L'accusatrice du juge Kavanaugh est prête à témoigner aux Etats-Unis

La femme qui accuse le juge et candidat à la Cour suprême des Etats-Unis Brett Kavanaugh de ...
L'accusatrice du juge Kavanaugh est prête à témoigner aux Etats-Unis

L'accusatrice du juge Kavanaugh est prête à témoigner aux Etats-Unis

Photo: KEYSTONE/AP/ALEX BRANDON

La femme qui accuse le juge et candidat à la Cour suprême des Etats-Unis Brett Kavanaugh de tentative de viol est prête à témoigner devant la commission sénatoriale. Celle-ci doit se prononcer ces jours sur la nomination du magistrat. L'intéressé nie toujours.

L'accusatrice du juge Kavanaugh est sortie ce week-end de son anonymat et a fourni au Washington Post des détails sur l'agression dont elle dit avoir été victime au début des années 1980, quand elle-même et Brett Kavanaugh étaient lycéens.

Dans un entretien au quotidien publié dimanche, Christine Blasey Ford, une enseignante en psychologie âgée de 51 ans qui exerce en Californie, accuse Brett Kavanaugh de l'avoir jetée sur un lit, d'avoir essayé de la dévêtir et de l'avoir empêchée de crier en lui plaquant une main sur la bouche.

'Allégation complètement fausse'

Le juge nie 'catégoriquement et sans équivoque' ces allégations qui ont émergé jeudi dernier. 'C'est une allégation complètement fausse', a-t-il dit dans un communiqué diffusé lundi par la Maison-Blanche.

'Je n'ai rien fait de ce que décrit l'accusatrice, ni à elle ni à personne d'autre.

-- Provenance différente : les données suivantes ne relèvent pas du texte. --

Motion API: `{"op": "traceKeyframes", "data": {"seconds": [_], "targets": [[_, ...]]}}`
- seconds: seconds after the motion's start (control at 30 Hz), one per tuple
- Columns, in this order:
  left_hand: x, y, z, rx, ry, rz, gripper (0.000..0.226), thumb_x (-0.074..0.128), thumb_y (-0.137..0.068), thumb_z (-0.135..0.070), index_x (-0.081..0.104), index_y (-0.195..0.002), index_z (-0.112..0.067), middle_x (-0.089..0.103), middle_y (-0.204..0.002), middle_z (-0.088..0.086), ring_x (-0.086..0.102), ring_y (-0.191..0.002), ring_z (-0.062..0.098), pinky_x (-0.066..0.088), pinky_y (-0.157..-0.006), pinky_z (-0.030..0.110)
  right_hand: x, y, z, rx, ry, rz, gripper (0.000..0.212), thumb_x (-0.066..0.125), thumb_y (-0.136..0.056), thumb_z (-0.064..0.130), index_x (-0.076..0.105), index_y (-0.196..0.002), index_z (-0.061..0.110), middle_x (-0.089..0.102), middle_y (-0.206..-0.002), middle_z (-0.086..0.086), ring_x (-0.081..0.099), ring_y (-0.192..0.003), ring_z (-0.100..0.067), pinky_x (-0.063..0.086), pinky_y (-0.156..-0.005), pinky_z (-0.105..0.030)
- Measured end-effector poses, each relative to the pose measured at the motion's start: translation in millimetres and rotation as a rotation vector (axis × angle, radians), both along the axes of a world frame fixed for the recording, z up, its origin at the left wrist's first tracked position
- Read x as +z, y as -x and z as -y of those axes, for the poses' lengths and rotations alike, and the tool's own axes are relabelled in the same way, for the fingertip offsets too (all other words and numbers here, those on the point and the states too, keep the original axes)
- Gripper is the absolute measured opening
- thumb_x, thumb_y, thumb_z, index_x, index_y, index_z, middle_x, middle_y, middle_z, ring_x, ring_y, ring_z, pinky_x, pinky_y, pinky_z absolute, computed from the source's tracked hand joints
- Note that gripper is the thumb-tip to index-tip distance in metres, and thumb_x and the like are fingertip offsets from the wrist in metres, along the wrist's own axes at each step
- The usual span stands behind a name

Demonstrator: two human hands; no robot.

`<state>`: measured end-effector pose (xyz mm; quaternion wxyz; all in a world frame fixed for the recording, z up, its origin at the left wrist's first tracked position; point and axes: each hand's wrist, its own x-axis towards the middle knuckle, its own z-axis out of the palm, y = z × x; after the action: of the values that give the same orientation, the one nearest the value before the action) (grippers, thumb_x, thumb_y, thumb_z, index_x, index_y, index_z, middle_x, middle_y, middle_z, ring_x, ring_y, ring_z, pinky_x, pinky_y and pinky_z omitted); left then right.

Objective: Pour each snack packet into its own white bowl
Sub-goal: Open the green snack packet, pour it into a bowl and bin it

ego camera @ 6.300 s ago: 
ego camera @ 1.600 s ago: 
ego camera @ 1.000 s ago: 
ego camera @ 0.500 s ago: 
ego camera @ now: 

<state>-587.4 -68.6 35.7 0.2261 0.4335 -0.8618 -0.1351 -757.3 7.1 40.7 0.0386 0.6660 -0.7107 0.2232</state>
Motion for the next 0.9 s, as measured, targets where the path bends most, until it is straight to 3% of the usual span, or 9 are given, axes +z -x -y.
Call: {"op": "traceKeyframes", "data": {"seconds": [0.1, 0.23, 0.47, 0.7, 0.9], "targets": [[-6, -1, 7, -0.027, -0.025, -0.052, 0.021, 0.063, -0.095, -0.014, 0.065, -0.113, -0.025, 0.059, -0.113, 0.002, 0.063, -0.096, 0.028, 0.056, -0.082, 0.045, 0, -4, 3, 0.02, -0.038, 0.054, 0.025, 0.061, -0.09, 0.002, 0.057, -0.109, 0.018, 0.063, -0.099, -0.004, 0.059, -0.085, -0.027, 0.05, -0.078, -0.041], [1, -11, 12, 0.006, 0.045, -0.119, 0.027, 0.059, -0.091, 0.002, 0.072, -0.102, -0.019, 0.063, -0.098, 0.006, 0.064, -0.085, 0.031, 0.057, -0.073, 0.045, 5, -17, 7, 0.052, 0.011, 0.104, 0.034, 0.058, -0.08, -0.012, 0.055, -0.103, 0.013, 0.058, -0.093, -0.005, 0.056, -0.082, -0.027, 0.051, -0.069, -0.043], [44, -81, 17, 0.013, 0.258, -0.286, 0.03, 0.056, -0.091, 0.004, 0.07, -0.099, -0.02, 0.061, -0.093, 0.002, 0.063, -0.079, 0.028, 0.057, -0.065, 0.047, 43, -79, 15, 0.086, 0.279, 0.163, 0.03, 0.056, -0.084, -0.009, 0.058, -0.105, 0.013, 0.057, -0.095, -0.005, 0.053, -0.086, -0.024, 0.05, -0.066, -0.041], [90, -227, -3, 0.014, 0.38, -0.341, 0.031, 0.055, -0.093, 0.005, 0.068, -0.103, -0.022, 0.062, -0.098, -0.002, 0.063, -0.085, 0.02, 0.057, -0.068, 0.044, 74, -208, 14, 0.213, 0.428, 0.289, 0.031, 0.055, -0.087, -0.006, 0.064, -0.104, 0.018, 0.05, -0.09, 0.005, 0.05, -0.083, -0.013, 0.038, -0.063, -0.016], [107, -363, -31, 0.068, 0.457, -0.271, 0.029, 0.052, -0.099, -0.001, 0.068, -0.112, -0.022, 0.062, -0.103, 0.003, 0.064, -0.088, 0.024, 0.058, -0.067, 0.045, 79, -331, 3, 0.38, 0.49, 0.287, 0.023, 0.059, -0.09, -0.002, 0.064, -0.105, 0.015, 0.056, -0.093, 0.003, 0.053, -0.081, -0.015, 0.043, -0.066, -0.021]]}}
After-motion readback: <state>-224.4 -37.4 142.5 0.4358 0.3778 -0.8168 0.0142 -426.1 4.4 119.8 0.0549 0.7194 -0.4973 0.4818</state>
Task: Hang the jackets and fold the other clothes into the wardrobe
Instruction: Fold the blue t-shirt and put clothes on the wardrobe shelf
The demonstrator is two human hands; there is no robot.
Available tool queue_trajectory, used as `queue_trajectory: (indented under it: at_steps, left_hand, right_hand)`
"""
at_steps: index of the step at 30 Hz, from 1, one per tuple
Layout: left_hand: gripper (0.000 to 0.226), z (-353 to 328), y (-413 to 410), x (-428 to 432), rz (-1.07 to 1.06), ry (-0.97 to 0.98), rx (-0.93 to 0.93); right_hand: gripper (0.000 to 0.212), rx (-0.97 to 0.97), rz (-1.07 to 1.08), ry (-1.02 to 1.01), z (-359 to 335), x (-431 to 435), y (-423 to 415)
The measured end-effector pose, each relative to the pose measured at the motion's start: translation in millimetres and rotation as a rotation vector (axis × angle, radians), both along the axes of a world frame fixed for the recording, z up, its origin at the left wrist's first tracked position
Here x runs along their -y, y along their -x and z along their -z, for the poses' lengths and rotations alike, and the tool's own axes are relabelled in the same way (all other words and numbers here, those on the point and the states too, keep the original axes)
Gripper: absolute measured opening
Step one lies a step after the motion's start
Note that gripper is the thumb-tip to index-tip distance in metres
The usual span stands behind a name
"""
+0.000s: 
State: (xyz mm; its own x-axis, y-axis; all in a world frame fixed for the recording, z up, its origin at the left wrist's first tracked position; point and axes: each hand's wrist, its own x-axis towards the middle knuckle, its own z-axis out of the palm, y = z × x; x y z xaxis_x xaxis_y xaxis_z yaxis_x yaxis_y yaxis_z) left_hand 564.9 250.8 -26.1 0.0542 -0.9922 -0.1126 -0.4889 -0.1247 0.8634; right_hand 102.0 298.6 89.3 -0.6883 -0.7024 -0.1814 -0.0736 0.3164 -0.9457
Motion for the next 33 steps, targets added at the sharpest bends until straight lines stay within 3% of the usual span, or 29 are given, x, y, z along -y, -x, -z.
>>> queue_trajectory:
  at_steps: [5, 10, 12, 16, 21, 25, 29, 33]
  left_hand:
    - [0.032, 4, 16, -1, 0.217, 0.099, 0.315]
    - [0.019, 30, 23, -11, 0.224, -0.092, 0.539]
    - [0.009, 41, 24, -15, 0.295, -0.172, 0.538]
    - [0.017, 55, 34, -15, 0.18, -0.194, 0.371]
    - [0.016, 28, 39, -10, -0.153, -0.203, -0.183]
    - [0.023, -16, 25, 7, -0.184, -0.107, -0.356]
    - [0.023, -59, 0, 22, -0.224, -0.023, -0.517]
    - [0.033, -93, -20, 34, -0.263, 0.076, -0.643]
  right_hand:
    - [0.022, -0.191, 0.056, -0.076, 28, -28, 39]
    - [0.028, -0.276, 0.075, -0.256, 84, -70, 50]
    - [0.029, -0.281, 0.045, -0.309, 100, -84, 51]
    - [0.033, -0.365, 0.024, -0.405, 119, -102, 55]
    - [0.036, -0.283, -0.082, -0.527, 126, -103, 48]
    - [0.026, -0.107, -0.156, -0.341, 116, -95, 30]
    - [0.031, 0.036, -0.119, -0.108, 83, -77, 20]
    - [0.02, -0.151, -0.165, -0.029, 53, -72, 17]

Je souhaite m'exprimer devant la commission des Affaires judiciaires du Sénat (...) et réfuter cette fausse allégation, qui date d'il y a 36 ans, et défendre mon intégrité', a-t-il poursuivi.

'Cette femme sera entendue'

Christine Blasey Ford 'est prête à faire ce qu'il faut', a assuré son avocate Debra Katz dans l'émission 'This Morning' sur CBS. L'enseignante est convaincue qu'elle aurait été violée si Brett Kavanaugh n'avait pas été fortement ivre, a ajouté Debra Katz, ajoutant que sa cliente avait bu une bière mais n'était pas saoûle au moment des faits présumés.

Kellyanne Conway, conseillère de la Maison blanche, a promis que 'cette femme sera(it) entendue'. Elle ne doit pas être 'insultée ni ignorée', a-t-elle déclaré dans une interview à la chaîne Fox News, précisant s'être entretenue de la question avec plusieurs sénateurs.

Trump confiant

Donald Trump s'est lui dit confiant dans la confirmation de Brett Kavanaugh, dont 'la réputation n'a pas la moindre tache', à la Cour suprême.

'Je suis certain que cela va bien se passer', a déclaré M. Trump depuis la Maison Blanche, soulignant que le vote pourrait être 'un peu' retardé, et regrettant que ces accusations n'aient pas été évoquées plus tôt.

Vote peut-être retardé

La commission des Affaires judiciaires du Sénat, qui a achevé ses auditions, a prévu de se prononcer jeudi sur la nomination de Brett Kavanaugh à la Cour suprême, mais ce rebondissement pourrait retarder la procédure.

Le président républicain de la commission, Chuck Grassley, a fait savoir qu'il comptait s'entretenir avec M. Kavanaugh et Mme Ford avant la date prévue du vote, dont l'issue semble désormais incertaine.

Jeff Flake, un autre membre républicain de la commission, s'est prononcé pour que le vote soit repoussé jusqu'à l'audition du témoignage de l'enseignante.

Démocrates inquiets

Le vote de la commission est la première étape en vue de la confirmation de Brett Kavanaugh, avant le vote du Sénat en séance plénière. Les républicains n'ont qu'une courte majorité que ce soit à la commission (11-10) ou au Sénat (51-49).

Les démocrates s'inquiètent de voir ce magistrat catholique conservateur âgé de 53 ans devenir l'un des neuf juges à vie de la Cour suprême.

Ils redoutent que son arrivée à la Cour suprême, dont quatre des huit juges actuels sont déjà de sensibilité conservatrice, fasse pencher l'institution encore plus vers la droite, avec de possibles conséquences sur le droit à l'avortement notamment.

Avant même les accusations de Christine Blasey Ford, le sort de M. Kavanaugh paraissait suspendu à la décision de deux sénatrices républicaines modérées - Lisa Murkowski et Susan Collins - qui sont favorables à l'IVG.